I've been coming back to it, and I think this is going to age extremely well. I'm also pretty certain that this is going to be one of those blends where, once the word starts to get out, especially among our customers here, we're going to start to see maybe a shortage in the market for Chacom #4. I'm pretty sure about that. This is going to be one of those blends that's going to be hard to find after a while. I think when the Virginia smokers out there who are really dedicated to this genre try this one, it's going to be something that people are stocking up on, including myself.

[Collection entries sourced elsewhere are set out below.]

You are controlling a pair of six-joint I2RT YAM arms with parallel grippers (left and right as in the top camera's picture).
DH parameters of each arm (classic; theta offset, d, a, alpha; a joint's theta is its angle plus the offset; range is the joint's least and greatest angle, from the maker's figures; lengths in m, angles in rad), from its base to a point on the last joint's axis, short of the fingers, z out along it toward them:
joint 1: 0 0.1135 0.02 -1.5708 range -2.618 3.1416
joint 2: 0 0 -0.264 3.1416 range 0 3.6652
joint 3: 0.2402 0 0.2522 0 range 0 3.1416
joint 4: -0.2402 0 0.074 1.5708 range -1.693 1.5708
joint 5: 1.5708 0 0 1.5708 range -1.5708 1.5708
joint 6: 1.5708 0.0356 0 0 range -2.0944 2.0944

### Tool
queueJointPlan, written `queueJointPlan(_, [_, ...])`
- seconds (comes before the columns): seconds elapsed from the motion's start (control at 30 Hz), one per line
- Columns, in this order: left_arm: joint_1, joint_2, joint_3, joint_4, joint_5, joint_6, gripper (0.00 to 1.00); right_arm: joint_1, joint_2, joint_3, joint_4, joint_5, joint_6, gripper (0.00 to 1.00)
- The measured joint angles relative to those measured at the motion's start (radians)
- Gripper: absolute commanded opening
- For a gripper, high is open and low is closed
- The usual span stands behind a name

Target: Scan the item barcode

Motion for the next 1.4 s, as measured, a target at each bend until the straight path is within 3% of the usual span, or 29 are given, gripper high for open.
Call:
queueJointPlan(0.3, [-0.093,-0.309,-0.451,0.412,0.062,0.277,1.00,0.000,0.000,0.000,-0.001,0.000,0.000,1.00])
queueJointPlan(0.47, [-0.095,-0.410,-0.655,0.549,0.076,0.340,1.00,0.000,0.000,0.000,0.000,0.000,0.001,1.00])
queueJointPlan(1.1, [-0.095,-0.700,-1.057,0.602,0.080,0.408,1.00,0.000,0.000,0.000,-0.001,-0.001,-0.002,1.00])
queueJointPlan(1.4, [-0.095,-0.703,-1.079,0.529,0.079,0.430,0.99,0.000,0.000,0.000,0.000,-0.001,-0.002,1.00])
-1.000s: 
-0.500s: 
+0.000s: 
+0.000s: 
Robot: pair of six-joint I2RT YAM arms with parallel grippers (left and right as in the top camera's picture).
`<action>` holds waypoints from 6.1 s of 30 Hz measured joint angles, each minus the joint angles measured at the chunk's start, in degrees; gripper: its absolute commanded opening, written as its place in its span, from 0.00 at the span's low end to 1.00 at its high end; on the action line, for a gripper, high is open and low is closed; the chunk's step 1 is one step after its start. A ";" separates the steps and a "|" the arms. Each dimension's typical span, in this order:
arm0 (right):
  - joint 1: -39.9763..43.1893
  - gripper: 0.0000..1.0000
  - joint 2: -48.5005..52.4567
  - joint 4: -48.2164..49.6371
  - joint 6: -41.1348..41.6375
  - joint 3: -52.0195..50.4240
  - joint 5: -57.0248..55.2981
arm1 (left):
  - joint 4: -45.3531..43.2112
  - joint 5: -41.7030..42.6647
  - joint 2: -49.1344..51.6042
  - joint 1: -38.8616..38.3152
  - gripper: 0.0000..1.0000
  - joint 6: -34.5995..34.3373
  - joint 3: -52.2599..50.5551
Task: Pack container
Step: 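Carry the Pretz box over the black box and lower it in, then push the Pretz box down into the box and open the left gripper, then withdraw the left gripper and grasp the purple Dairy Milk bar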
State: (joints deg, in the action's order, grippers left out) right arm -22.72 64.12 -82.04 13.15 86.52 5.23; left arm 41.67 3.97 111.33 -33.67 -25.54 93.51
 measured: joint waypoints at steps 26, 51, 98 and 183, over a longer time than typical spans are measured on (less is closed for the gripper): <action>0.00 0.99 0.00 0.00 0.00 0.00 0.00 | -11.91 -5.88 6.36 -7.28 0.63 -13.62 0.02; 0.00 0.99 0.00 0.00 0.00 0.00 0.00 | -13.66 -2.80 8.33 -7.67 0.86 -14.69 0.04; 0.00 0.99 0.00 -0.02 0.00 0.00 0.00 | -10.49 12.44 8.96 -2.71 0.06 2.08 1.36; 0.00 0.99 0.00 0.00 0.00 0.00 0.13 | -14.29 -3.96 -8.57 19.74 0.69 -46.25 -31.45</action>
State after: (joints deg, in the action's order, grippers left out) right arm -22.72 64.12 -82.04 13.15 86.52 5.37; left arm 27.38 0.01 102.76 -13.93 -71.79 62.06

I'm smoking this today in a Peterson Premier System 317. I've got a couple of Systems 317s in a couple of different configurations, like a Spigot, etc. And I've been smoking this exclusively in those pipes. Actually, it just seems to work really well with that chamber size. One of the things that I will say is that the flakes, right out of the tin, might feel a little bit too moist to some folks; they're really, really pliable. That said, in my experience with this tobacco, and I rarely say this, I don't really give this much drying time at all. So typically, I would give a blend like this five or 10 minutes of drying time, just help it take to the flame a little bit easier. But with this one, I find that directly from the tin, rubbed out and loaded relatively loosely in a pipe is the best way. When I have given it a little more drying time, I feel like lose a little bit of that nuance and a little bit of those sweet notes. So like I said, try this one straight from the tin. Smoke it in a Virginia pipe, and smoke it nice and slow. And I'm guessing that the tin will not last that long in your rotation, because it's certainly not lasting me very long either. Again, Chacom's #4 has really long legs; this is going to age wonderfully and I'm really excited about it. It's become one of my favorite new Virginia smokes.